**TASK ITEM:** Using the listing below, select the lines with the word "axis" and copy them.

-------- DATA EXTRACT --------

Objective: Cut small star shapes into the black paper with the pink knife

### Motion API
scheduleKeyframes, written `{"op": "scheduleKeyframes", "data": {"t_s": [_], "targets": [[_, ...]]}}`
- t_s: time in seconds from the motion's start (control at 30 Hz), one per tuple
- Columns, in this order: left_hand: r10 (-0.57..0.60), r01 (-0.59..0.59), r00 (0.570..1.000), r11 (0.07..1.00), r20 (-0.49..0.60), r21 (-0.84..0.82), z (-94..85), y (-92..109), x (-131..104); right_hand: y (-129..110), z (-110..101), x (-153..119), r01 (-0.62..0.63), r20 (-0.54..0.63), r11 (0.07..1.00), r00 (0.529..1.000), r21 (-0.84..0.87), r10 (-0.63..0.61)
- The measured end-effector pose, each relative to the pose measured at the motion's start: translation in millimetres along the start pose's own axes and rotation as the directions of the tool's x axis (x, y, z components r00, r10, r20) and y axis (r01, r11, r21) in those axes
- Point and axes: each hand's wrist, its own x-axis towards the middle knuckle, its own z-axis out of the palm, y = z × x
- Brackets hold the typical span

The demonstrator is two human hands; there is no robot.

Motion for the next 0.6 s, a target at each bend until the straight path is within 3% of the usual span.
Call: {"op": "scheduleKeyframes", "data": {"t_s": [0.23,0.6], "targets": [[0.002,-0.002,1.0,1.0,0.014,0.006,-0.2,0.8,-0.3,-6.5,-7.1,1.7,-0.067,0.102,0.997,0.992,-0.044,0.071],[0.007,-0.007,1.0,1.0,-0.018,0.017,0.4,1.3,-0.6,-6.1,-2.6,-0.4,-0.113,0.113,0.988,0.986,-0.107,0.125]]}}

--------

**RESPONSE:**
- The measured end-effector pose, each relative to the pose measured at the motion's start: translation in millimetres along the start pose's own axes and rotation as the directions of the tool's x axis (x, y, z components r00, r10, r20) and y axis (r01, r11, r21) in those axes
- Point and axes: each hand's wrist, its own x-axis towards the middle knuckle, its own z-axis out of the palm, y = z × x

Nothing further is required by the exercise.